Segment Start: MATERIAL PROVIDED

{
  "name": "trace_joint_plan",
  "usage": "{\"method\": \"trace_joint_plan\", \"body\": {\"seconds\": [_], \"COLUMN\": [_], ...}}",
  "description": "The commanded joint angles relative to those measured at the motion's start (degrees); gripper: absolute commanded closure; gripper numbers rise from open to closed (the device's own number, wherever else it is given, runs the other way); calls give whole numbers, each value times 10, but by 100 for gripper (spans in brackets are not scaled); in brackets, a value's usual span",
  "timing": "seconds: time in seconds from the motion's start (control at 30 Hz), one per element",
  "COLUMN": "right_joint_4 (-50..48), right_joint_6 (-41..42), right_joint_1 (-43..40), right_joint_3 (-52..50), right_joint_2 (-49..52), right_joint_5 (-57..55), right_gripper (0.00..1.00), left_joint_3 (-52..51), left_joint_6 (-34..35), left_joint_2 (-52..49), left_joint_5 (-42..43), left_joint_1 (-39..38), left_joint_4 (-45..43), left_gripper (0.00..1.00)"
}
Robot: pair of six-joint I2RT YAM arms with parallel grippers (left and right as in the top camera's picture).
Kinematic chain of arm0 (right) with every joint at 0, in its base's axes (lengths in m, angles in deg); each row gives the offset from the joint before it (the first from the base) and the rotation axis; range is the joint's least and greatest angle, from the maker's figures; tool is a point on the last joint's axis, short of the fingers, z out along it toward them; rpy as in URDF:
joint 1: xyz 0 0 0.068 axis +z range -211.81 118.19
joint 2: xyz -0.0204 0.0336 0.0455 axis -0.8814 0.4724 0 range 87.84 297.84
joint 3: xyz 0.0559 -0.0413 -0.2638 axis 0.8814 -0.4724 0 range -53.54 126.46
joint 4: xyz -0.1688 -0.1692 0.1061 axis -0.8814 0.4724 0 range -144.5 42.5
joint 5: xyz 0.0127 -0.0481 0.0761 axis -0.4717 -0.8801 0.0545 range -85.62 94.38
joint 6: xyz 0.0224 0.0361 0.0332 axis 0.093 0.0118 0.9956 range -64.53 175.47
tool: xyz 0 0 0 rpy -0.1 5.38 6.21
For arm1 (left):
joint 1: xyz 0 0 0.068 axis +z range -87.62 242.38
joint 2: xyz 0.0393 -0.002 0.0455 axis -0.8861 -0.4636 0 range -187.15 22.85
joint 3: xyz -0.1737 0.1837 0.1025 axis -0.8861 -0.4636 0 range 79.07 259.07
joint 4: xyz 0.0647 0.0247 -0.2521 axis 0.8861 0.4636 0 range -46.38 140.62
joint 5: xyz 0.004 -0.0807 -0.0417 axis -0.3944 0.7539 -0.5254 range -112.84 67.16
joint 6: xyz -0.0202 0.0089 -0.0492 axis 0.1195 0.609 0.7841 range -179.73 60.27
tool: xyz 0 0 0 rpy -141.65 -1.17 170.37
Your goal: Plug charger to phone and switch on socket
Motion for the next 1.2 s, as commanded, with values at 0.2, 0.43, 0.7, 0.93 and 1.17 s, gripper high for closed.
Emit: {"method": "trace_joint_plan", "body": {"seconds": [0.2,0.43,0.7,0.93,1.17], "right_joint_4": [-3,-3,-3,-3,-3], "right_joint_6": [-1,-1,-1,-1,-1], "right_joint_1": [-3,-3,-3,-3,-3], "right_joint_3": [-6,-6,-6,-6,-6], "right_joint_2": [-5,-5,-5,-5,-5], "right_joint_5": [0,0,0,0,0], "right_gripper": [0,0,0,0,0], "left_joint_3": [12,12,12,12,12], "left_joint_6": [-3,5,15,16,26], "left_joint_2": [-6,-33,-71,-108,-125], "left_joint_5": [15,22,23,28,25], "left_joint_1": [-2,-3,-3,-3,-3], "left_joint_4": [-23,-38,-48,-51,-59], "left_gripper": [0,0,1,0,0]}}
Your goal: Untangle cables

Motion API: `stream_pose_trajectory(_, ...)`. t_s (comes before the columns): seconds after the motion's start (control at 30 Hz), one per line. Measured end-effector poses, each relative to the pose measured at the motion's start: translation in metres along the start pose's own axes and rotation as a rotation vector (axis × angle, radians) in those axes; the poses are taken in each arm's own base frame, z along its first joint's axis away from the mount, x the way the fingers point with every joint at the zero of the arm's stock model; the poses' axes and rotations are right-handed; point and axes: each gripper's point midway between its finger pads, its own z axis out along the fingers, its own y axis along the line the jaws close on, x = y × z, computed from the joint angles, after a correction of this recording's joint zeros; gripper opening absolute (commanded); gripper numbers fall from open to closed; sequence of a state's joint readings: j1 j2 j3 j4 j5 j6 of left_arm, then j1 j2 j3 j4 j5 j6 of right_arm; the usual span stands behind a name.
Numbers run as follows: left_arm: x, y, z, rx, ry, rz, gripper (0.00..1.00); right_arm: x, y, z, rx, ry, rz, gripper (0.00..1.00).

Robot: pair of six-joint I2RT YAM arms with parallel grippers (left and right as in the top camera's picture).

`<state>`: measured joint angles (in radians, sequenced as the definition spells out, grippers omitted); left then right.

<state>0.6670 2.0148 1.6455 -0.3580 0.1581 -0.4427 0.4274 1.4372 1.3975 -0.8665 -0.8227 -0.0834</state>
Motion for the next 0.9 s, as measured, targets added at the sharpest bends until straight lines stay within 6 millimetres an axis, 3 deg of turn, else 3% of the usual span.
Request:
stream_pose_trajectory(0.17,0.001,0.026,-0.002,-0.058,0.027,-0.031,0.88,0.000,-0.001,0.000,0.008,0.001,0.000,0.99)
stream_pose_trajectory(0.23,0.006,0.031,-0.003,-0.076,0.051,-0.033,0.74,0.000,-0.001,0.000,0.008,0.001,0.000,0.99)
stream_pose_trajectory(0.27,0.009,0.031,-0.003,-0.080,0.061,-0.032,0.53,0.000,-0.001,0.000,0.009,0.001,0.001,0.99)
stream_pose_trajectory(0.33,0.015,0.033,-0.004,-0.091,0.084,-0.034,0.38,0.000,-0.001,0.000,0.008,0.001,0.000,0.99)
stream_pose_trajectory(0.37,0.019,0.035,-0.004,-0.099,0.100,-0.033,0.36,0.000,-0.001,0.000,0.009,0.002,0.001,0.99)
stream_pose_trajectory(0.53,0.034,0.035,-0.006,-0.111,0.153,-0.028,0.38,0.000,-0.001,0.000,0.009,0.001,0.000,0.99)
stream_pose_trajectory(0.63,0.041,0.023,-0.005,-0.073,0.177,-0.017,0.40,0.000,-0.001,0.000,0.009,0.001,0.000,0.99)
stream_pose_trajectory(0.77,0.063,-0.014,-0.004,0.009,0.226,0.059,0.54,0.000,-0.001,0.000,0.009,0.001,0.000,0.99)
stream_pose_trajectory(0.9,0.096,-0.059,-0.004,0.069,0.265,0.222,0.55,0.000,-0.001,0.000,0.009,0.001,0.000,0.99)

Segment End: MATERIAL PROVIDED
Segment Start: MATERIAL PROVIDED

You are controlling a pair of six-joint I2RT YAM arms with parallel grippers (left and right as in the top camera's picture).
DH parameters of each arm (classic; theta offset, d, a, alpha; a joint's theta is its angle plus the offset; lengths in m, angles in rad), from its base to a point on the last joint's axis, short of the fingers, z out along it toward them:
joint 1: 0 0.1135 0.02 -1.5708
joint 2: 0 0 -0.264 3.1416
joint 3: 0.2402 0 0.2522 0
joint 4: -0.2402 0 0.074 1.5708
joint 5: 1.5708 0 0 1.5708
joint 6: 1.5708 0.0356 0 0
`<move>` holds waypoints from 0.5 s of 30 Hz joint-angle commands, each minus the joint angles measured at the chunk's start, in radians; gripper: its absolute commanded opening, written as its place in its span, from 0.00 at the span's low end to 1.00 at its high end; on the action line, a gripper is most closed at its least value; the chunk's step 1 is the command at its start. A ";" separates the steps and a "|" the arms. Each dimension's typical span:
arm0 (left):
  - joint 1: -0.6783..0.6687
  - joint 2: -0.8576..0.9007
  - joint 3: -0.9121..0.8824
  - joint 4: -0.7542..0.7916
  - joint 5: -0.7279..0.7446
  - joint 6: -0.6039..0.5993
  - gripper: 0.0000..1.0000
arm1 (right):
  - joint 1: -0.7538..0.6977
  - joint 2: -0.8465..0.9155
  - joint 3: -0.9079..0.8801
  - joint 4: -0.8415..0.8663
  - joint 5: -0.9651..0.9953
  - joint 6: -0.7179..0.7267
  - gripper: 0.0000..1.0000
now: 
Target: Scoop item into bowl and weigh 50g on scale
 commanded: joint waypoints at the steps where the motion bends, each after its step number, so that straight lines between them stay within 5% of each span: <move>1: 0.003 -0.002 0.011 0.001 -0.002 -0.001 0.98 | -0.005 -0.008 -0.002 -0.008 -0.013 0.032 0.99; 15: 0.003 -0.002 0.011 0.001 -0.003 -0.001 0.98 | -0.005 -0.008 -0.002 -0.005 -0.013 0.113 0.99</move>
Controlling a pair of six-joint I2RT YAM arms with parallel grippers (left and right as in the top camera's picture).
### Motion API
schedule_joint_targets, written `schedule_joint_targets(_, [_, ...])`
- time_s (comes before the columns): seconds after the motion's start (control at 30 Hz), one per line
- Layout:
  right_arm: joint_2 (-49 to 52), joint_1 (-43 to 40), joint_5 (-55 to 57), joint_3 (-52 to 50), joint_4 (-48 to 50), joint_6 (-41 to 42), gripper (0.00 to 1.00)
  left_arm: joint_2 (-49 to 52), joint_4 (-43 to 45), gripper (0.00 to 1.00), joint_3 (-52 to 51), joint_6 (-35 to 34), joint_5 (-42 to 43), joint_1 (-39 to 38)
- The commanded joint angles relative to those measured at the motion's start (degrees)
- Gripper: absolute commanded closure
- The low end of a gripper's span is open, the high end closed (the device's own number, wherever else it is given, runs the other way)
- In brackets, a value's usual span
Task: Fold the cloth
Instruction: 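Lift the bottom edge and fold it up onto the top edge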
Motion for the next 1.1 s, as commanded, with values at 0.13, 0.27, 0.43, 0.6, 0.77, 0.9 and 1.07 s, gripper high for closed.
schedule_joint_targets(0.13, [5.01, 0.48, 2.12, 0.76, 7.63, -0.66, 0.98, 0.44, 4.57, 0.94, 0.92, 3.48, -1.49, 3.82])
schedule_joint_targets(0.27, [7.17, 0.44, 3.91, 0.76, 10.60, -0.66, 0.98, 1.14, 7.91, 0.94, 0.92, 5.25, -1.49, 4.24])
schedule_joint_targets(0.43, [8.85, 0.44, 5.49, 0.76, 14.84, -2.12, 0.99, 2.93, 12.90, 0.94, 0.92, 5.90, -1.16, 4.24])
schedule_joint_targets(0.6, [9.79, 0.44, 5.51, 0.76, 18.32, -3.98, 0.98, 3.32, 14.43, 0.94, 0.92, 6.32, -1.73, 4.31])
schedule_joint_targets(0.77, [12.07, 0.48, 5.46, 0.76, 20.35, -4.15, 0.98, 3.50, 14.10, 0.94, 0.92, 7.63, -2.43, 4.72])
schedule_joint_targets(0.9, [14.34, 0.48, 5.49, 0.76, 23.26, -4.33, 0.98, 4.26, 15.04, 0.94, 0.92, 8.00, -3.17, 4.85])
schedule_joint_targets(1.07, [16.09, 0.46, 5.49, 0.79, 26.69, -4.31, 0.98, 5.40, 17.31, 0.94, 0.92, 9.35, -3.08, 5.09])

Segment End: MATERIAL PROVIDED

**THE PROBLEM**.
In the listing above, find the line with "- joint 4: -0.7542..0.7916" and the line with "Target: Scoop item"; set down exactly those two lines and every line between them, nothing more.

**SOLUTION**.
  - joint 4: -0.7542..0.7916
  - joint 5: -0.7279..0.7446
  - joint 6: -0.6039..0.5993
  - gripper: 0.0000..1.0000
arm1 (right):
  - joint 1: -0.7538..0.6977
  - joint 2: -0.8465..0.9155
  - joint 3: -0.9079..0.8801
  - joint 4: -0.8415..0.8663
  - joint 5: -0.9651..0.9953
  - joint 6: -0.7179..0.7267
  - gripper: 0.0000..1.0000
now: 
Target: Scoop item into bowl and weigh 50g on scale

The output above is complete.